_WORK REQUIRED_
Starting with the opening line of the material, restate every line word for word, and end on the line containing "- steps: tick".
(DATA BELOW Opens)
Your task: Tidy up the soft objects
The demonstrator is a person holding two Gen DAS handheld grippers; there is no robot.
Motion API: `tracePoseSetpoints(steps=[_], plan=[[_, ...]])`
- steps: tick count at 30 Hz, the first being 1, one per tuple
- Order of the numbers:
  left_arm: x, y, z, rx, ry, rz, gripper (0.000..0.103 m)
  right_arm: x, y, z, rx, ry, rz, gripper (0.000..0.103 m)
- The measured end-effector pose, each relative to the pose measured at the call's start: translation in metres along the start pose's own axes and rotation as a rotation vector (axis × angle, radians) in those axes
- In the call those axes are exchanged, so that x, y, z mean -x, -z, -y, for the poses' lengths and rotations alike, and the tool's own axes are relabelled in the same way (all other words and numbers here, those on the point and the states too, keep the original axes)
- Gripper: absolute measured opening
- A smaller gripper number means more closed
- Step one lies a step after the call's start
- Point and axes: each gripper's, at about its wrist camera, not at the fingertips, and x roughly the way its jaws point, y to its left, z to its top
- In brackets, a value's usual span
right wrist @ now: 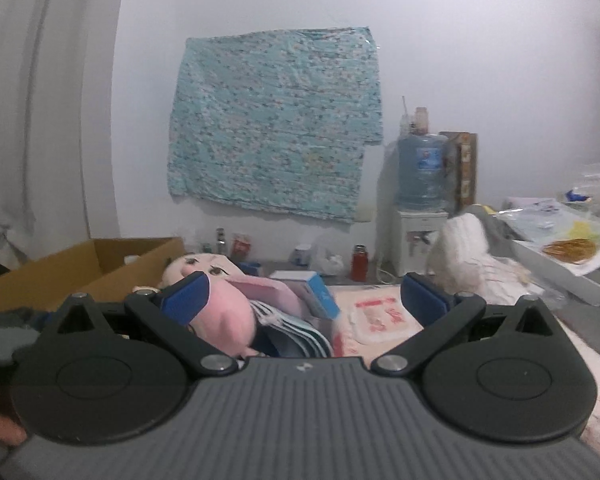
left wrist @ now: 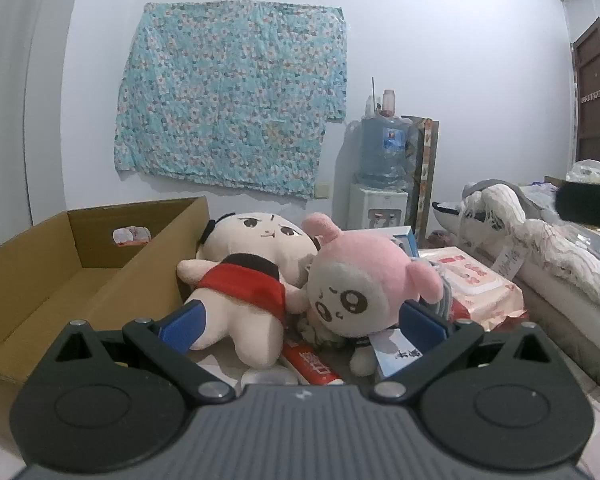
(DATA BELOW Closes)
_RESULT OF THIS EXERCISE_
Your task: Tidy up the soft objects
The demonstrator is a person holding two Gen DAS handheld grippers; there is no robot.
Motion API: `tracePoseSetpoints(steps=[_], plan=[[_, ...]])`
- steps: tick count at 30 Hz, the first being 1, one per tuple

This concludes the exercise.